SCOTT: C'est amusant. C’est un genre avec lequel je n’ai pas vraiment beaucoup d’expérience, mais j’ai aimé jouer le personnage de Jacob Kane sur Batwoman, et ce monde entier. C'est un monde très différent. C'est amusant, avec beaucoup de trucs d'action. Nous commencerons le tournage de la deuxième saison, espérons-le, en juillet, si tout le monde peut se remettre au travail. Nous verrons. J'ai beaucoup aimé. C'est un monde formidable dans lequel participer.

J'adore le fait qu'il y ait une dynamique familiale si forte et intéressante dans l'émission. Qu'avez-vous apprécié de cet aspect?

SCOTT: Il est intéressant de jouer quelqu'un comme Jacob parce qu'il est un mâle alpha qui contrôle sa famille, ou qu'il veut contrôler sa famille, et il pense également qu'il devrait contrôler Gotham City parce qu'il peut les protéger et qu'il est le seul en qui ils peuvent avoir confiance. Il ne fait pas confiance à Batwoman. Il déteste Batwoman, de la même manière qu'il détestait Batman. Il considère les Crows comme le seul groupe de personnes digne de confiance et honorable qui peut offrir une protection à Gotham City parce que les forces de police ne sont tout simplement pas assez fortes et ont été dépassées par la corruption au cours des dernières années. Il sent qu'il est la seule personne à pouvoir protéger la ville. Donc, vous avez cet aspect, puis vous avez la relation avec sa fille, et comment cela se manifeste et change au cours de la saison. C'est un personnage fascinant à jouer parce que vous avez le père, mais vous avez aussi le commandant qui est très militariste. Il est le produit de son éducation. Il est très amusant à jouer.

À ce stade de votre vie et de votre carrière, que recherchez-vous dans un projet et qu'est-ce qui vous passionne? Avez-vous votre propre liste de souhaits, ou s'agit-il plutôt d'un instinct lorsque vous lisez quelque chose?

SCOTT: J'essaie de ne pas me répéter. Je n'avais pas fait quelque chose comme Batwoman avant, donc c'était attrayant. Avec Fièvre de la mer, Je n'avais pas vraiment fait un personnage comme ça avant. Je développe également mes propres projets. Je vais faire ce truc Irvine Welsh l'année prochaine. Il a tort Trainspotting, et il a adapté son roman que je développe depuis pas mal d'années, et comment il a été commandé pour filmer, donc c'est excitant.
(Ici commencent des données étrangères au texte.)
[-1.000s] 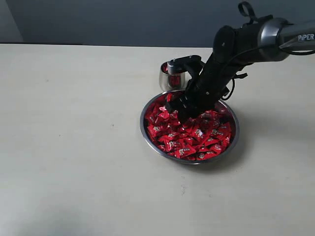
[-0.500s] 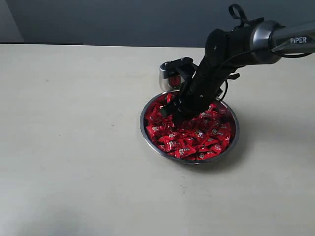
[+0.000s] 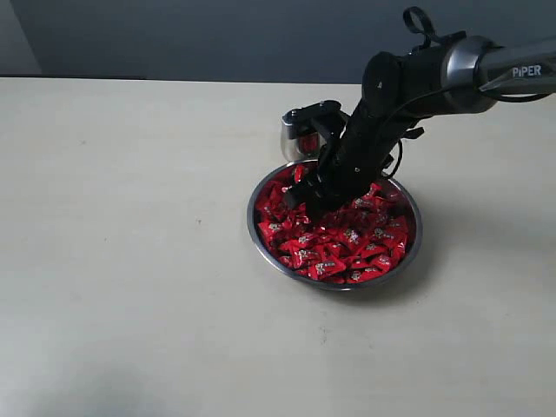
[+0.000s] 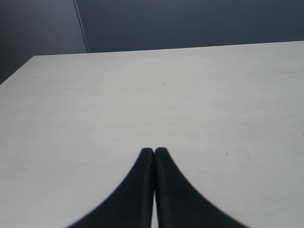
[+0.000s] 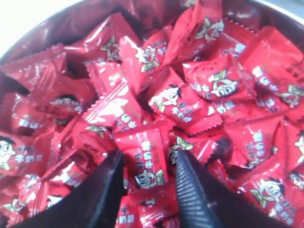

J'essaie de prendre des risques et de me pousser, et j'essaie de ne pas me répéter. C’est vraiment le critère que j’ai.

Qu'est-ce que ça fait de travailler et de développer un projet, sur une période de plusieurs années. Comment restez-vous motivé à continuer d'essayer de faire quelque chose?

SCOTT: C’est une bonne question. Vous devez juste être obstiné. Vous devez être absolument déterminé à le faire. Si vous y croyez, vous devez être sans relâche intelligent, pour faire raconter une histoire que vous sentez digne d'être entendue. C’est ce qui m’est arrivé et la criminalité, c'est appelé. Je connais Irvine Welsh depuis des années et nous l'avons développé ensemble. Maintenant, il a été commandé pour la télévision. La route a été longue, mais il suffit d’être passionné. Si vous croyez en quelque chose, continuez jusqu'à ce que vous soyez mort.

Fièvre de la mer est disponible sur demande et en numérique le 10 avril 2020.